**Try it**.
Copy exactly, beginning with the line holding "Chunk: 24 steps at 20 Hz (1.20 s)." and ending with the final line of the data beneath this task; copy nothing else, and leave out every picture.

**Material for this exercise**.
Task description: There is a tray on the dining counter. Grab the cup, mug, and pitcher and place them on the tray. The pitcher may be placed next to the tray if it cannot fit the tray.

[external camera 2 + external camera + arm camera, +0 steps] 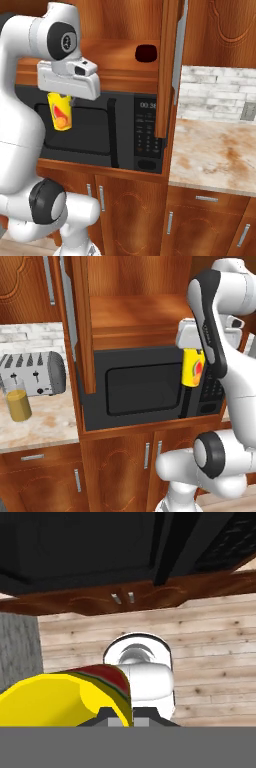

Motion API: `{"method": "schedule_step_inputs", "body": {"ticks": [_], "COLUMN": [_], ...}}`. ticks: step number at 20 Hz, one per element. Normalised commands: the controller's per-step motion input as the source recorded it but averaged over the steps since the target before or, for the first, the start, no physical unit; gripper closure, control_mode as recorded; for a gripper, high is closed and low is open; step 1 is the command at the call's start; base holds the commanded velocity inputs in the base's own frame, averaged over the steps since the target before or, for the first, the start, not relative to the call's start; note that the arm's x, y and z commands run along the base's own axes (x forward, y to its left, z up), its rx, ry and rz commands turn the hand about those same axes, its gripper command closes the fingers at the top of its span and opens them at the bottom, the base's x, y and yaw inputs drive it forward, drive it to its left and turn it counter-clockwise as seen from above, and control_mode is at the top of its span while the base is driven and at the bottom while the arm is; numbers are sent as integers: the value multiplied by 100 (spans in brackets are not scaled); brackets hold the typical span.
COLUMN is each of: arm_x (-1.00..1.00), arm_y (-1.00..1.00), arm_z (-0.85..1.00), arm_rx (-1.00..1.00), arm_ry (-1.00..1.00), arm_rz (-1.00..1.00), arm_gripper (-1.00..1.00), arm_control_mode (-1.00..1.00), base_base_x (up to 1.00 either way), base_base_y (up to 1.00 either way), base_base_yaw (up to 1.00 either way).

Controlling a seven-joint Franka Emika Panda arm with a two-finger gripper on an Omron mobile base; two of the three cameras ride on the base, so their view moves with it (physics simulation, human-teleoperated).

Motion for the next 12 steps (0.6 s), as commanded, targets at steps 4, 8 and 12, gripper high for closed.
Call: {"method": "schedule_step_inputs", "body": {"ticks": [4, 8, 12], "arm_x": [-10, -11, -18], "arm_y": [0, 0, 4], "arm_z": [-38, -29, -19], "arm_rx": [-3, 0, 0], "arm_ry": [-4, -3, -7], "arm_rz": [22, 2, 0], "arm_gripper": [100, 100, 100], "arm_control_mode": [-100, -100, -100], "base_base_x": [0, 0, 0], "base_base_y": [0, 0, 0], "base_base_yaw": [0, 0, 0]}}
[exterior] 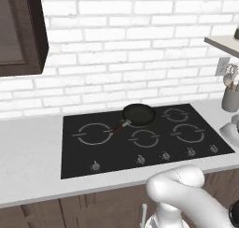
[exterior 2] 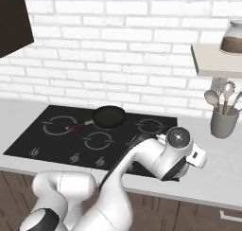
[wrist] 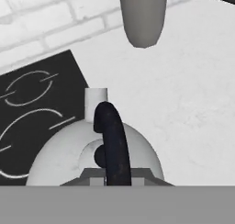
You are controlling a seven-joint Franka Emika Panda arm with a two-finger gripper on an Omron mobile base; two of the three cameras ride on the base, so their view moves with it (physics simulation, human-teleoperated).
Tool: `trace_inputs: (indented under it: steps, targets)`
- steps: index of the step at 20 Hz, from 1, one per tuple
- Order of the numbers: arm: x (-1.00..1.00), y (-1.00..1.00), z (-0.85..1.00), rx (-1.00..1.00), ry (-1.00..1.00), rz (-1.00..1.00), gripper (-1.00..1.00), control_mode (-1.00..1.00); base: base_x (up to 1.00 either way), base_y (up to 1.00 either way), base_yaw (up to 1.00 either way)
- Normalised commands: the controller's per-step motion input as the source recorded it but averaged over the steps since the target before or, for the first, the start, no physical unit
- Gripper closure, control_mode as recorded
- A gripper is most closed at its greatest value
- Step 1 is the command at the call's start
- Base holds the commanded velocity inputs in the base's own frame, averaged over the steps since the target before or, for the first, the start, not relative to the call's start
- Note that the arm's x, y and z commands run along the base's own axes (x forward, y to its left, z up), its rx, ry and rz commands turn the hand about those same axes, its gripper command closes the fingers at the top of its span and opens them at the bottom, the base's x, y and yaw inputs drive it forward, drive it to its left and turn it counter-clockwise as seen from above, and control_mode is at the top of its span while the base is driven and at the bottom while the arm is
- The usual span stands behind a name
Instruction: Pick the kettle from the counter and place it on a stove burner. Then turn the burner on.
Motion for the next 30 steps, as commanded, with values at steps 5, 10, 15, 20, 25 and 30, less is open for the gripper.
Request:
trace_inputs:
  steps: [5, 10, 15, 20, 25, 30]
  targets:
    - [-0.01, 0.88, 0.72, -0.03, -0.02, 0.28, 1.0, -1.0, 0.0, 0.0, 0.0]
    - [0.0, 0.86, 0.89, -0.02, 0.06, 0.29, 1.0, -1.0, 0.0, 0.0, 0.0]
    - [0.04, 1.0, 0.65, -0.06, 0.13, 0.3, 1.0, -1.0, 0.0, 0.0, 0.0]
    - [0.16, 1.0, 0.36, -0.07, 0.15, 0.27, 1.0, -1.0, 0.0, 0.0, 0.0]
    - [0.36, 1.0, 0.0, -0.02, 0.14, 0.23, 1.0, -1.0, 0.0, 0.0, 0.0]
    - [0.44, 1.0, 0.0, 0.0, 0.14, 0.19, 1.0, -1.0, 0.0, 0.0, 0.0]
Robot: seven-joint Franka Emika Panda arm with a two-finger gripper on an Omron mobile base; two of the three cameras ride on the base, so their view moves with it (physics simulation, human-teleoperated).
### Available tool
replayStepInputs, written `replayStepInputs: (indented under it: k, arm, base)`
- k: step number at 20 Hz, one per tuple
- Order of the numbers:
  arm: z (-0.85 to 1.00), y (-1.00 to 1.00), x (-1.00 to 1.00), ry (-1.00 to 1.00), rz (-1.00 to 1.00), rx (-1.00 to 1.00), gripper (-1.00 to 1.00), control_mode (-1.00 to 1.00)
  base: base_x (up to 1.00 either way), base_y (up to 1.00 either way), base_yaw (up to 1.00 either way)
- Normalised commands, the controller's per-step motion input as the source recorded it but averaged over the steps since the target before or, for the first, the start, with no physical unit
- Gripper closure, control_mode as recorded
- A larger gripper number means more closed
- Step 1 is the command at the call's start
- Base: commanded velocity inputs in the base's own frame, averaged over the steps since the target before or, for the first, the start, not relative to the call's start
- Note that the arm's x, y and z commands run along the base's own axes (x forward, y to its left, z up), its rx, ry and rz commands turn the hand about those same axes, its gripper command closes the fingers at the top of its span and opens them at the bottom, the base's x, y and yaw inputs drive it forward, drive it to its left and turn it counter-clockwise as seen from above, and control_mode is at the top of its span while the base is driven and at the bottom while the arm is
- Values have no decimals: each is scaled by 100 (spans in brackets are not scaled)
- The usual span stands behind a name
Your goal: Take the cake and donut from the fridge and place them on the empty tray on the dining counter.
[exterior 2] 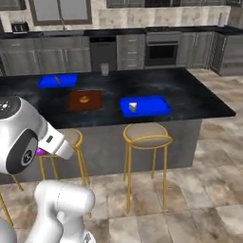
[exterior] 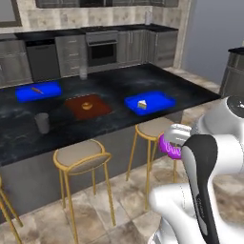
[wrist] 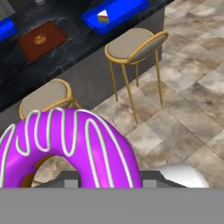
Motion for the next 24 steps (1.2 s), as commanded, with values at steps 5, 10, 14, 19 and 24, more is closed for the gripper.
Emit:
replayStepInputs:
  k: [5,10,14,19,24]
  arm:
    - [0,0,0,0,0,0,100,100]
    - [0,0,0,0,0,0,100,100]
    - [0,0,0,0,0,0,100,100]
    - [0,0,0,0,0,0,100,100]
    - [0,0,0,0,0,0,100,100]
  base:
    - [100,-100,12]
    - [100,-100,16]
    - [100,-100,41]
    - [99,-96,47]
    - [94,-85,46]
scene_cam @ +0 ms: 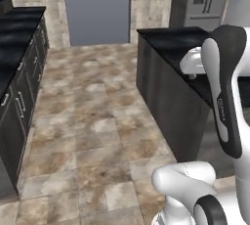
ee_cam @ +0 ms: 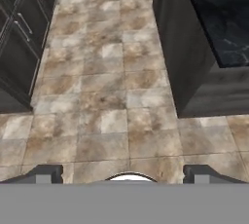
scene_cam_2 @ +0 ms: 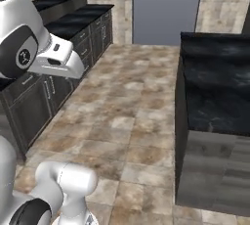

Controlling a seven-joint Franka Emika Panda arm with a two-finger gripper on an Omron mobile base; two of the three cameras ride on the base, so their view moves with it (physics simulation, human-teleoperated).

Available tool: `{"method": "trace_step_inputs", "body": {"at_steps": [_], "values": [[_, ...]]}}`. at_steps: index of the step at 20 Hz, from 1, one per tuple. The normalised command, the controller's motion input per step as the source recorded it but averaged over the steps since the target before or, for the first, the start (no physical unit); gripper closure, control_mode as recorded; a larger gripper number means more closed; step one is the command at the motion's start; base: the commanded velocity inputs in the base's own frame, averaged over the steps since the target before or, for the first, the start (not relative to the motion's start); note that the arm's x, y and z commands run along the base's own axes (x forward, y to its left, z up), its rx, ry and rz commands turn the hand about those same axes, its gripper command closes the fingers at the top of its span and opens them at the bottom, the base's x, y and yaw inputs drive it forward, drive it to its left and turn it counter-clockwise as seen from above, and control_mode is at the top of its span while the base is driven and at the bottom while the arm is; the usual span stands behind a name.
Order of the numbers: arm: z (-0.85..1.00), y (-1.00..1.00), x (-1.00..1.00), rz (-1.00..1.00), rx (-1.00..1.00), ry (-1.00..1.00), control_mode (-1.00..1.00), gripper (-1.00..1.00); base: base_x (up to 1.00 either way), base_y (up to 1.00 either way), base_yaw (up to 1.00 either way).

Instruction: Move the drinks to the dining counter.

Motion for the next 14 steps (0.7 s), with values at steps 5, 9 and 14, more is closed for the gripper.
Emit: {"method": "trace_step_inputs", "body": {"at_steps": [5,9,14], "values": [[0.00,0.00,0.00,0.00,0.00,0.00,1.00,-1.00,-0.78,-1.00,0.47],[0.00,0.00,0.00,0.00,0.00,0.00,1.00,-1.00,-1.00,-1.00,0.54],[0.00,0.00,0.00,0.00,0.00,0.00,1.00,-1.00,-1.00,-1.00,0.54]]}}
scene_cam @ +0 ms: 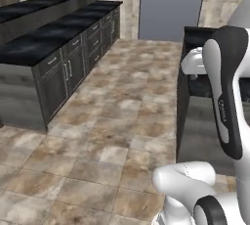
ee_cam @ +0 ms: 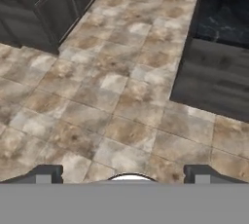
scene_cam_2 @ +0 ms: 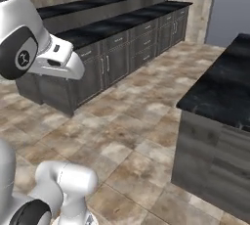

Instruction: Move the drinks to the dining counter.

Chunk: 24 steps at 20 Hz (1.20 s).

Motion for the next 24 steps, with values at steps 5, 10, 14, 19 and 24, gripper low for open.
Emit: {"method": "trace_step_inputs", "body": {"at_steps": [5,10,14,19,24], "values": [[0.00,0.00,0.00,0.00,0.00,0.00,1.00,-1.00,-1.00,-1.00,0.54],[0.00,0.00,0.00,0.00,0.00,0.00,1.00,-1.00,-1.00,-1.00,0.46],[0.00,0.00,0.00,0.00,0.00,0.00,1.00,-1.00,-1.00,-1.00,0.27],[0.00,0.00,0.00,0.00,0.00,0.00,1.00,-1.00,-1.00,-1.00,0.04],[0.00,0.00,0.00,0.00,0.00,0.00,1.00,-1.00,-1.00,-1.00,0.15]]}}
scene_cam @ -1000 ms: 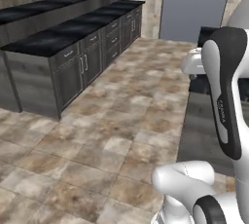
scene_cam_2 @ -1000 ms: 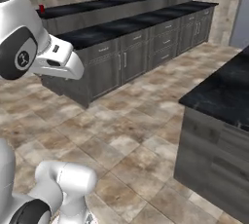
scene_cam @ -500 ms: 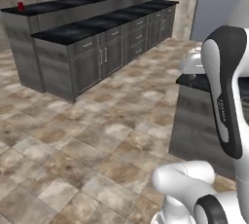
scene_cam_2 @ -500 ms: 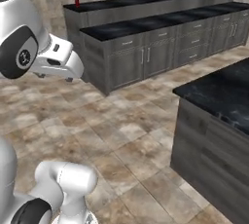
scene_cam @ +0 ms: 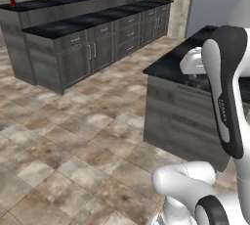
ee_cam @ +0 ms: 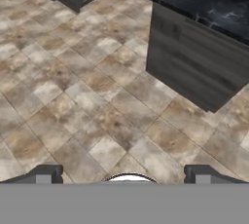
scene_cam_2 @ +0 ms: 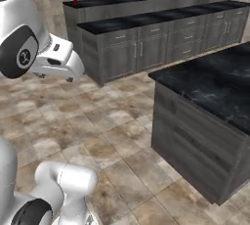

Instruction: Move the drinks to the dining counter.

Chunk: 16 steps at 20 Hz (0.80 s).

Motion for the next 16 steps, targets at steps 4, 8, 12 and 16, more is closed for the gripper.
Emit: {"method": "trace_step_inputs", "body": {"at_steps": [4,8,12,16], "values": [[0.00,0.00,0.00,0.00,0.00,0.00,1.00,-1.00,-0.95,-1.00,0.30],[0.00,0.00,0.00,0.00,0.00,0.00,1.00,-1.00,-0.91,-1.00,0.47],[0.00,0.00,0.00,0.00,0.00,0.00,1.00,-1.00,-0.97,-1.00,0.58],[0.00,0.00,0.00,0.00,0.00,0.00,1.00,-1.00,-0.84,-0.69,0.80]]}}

**Solution to this exercise**.
Chunk: 24 steps at 20 Hz (1.20 s).

Motion for the next 24 steps, with values at steps 5, 10, 14, 19 and 24, gripper low for open.
Emit: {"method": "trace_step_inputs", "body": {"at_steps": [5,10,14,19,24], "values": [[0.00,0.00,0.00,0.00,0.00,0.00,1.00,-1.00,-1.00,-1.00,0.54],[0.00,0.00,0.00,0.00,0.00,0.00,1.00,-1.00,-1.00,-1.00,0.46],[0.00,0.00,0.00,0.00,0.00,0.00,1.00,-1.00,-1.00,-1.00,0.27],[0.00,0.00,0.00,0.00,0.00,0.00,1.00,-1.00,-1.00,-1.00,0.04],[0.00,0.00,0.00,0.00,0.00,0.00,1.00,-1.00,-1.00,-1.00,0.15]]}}
scene_cam @ -1000 ms: 
scene_cam_2 @ -1000 ms: 
scene_cam @ -500 ms: 
scene_cam_2 @ -500 ms: 
scene_cam @ +0 ms: 
ee_cam @ +0 ms: 
scene_cam_2 @ +0 ms: 

Instruction: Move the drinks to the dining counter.

Chunk: 16 steps at 20 Hz (0.80 s).

Motion for the next 16 steps, targets at steps 4, 8, 12 and 16, more is closed for the gripper.
Emit: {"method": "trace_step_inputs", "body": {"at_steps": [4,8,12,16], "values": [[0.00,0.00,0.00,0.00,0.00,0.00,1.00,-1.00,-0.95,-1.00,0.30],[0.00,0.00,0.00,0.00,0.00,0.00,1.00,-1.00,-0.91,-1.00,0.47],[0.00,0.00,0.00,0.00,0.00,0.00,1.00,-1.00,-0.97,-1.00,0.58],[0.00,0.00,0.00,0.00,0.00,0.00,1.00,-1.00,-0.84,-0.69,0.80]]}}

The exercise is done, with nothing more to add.